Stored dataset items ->

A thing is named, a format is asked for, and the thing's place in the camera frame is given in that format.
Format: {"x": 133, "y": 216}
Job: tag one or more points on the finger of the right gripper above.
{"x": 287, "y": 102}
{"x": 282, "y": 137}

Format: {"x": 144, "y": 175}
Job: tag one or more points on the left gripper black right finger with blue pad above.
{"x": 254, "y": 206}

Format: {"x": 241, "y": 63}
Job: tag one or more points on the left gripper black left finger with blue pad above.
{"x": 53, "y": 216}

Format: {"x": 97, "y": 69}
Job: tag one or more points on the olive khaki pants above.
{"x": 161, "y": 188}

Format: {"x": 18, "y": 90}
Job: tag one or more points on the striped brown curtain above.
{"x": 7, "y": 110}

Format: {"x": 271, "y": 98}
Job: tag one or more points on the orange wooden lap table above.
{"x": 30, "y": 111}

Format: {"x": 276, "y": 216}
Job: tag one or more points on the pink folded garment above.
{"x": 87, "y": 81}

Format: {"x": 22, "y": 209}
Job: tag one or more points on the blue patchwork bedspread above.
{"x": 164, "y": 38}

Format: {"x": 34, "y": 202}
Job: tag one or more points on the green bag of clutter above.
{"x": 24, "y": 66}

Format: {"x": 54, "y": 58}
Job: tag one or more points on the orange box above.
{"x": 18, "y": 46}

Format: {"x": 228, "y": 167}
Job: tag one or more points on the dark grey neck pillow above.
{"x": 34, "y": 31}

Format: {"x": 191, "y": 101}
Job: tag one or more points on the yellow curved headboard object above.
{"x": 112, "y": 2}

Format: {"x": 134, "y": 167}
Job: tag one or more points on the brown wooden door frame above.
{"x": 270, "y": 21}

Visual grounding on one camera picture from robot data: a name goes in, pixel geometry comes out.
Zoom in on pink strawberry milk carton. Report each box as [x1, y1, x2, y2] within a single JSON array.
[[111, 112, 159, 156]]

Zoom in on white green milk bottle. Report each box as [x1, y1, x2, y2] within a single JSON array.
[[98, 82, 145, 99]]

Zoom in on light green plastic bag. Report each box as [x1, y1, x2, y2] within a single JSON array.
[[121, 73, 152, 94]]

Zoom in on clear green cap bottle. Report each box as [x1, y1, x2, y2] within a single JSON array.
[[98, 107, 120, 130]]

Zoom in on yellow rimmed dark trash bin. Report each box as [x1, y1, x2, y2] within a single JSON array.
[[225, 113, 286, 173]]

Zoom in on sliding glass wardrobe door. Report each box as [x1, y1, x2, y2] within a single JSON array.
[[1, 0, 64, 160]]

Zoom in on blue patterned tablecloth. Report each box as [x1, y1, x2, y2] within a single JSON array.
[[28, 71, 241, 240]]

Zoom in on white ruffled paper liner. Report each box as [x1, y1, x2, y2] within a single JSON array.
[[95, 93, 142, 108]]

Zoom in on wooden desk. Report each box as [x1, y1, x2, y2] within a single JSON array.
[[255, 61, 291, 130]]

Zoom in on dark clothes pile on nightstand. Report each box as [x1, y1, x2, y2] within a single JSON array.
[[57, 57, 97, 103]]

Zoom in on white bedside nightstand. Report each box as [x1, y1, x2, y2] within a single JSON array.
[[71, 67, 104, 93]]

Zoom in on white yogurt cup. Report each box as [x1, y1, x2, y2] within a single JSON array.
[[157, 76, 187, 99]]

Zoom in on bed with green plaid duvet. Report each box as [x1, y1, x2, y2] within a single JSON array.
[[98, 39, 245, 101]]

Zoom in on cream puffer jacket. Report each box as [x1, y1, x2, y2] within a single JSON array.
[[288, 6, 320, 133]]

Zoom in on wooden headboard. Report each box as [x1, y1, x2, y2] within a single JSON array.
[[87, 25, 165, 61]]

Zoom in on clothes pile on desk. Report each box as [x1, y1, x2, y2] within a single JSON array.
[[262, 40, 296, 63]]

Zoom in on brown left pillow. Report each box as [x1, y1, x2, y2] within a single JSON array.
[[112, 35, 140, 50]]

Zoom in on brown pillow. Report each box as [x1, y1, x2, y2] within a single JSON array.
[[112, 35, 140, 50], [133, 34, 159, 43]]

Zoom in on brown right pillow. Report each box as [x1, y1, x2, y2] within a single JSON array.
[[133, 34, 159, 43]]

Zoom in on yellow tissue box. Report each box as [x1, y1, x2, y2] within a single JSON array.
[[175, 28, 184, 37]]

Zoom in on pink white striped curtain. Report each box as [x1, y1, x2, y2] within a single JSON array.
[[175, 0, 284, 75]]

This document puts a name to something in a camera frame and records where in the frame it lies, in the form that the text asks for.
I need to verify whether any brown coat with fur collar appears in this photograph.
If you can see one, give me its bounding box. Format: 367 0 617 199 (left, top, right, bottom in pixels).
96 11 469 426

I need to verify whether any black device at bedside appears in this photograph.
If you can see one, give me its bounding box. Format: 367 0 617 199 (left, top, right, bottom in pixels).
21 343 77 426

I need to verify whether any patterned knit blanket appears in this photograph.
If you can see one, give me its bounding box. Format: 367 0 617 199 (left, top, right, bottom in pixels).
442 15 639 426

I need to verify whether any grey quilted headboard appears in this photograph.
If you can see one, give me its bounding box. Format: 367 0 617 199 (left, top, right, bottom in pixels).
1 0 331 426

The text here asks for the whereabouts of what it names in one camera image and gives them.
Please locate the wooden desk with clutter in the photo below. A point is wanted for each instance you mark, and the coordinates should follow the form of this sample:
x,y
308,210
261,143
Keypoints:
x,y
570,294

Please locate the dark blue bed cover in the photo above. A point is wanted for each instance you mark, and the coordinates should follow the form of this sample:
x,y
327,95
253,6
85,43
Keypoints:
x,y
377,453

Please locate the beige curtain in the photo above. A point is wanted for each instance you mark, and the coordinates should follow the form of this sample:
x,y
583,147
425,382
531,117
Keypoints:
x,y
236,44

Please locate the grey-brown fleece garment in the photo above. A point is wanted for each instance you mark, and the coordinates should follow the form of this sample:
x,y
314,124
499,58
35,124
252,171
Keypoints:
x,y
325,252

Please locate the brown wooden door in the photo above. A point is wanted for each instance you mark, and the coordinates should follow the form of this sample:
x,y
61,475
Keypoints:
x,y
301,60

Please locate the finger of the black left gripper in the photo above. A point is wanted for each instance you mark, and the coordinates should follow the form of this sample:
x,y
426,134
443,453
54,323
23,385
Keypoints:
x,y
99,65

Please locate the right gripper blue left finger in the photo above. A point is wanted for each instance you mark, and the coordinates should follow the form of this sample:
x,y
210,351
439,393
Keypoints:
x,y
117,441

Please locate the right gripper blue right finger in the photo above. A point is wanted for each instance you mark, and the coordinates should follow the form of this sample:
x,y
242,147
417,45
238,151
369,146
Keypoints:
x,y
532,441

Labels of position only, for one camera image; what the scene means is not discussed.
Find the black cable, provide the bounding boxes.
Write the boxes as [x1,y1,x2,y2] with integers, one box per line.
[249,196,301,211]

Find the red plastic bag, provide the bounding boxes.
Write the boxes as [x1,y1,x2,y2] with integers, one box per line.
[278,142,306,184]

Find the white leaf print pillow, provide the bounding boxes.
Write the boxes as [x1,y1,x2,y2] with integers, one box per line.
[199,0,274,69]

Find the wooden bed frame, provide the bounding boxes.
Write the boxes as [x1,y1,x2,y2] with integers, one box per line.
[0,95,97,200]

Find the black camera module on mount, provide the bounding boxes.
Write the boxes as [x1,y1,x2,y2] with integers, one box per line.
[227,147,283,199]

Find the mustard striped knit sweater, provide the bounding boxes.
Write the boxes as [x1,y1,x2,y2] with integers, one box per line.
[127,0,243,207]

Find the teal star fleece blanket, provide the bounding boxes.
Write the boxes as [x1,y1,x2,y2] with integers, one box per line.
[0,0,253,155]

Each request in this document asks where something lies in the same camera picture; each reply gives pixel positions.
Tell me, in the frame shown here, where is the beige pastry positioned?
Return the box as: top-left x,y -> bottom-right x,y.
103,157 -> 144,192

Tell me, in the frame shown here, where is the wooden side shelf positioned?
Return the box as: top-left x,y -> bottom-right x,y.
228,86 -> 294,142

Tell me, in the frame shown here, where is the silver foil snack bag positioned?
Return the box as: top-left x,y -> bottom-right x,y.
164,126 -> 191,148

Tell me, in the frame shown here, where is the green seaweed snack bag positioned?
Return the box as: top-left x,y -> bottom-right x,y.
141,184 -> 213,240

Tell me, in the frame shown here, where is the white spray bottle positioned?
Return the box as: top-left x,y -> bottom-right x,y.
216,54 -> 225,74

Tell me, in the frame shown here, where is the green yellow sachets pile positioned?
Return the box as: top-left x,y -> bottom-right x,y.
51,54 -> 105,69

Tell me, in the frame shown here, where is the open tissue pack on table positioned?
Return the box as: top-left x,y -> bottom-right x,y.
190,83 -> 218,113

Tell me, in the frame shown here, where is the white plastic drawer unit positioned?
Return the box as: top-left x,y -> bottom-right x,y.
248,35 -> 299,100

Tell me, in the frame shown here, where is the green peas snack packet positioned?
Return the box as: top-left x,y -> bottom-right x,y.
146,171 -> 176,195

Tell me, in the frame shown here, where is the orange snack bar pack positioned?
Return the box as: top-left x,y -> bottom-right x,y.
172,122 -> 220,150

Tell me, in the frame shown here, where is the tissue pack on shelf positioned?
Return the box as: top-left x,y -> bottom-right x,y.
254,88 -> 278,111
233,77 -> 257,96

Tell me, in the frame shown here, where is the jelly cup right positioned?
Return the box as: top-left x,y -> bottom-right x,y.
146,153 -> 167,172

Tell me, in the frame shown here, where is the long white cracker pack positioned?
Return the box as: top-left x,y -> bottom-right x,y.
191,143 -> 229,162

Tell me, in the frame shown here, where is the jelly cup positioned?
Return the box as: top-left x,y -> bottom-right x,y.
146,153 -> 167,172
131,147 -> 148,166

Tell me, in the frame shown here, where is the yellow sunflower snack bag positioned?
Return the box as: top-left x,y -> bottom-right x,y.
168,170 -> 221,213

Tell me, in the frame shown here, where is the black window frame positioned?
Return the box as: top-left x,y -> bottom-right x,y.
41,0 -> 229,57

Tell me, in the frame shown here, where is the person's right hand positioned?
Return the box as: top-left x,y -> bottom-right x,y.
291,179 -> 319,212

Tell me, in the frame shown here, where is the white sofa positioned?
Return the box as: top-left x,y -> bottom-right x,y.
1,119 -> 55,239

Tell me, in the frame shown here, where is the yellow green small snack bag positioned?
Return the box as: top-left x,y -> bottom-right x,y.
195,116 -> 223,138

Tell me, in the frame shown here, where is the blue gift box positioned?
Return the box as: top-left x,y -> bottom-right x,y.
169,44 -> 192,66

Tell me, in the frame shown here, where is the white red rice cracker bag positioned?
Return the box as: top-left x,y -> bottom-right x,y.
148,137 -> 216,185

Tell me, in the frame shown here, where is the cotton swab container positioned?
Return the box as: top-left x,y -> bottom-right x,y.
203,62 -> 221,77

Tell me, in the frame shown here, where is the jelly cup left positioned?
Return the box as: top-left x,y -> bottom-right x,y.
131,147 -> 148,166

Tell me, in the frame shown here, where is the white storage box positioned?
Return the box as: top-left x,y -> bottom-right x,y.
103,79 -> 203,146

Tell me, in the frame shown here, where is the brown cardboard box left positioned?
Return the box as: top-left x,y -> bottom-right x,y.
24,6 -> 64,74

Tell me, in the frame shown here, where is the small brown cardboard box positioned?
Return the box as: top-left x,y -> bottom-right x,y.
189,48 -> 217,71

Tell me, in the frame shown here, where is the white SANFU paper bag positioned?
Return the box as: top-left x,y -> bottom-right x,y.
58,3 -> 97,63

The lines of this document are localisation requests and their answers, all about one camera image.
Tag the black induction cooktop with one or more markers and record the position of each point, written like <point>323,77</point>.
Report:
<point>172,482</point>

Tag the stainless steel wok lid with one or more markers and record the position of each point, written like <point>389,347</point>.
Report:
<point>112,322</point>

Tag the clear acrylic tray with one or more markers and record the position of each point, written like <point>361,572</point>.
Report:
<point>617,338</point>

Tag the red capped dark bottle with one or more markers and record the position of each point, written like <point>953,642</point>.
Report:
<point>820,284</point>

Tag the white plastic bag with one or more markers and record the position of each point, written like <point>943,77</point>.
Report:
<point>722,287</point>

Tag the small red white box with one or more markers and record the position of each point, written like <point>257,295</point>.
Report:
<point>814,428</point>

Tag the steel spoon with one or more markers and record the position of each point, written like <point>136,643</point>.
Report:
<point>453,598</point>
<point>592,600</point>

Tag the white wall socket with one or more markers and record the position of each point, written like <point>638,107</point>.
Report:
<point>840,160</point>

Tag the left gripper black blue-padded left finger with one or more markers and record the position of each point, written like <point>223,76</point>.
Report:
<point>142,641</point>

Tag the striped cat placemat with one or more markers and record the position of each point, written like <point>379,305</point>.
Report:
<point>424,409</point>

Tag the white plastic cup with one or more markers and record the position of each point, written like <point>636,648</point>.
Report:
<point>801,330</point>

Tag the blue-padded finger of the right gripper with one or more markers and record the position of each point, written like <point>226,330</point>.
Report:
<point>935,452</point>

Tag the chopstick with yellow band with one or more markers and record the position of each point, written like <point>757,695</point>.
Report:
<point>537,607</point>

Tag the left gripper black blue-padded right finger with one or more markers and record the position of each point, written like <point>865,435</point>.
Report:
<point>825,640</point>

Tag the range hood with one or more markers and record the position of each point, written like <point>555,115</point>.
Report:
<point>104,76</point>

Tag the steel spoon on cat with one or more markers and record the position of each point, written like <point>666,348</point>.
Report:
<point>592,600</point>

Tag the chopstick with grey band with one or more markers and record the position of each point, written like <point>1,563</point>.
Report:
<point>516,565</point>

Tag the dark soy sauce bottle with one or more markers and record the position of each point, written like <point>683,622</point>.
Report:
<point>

Exercise requirements -> Only lines containing the string "that" belong in the answer; find them in the data above and copy them.

Answer section ->
A thing is named, a format is asked for, and the thing's place in the camera frame is given in that format.
This document puts a name to something in a camera frame and records where in the frame it lies, in the form that the text asks for.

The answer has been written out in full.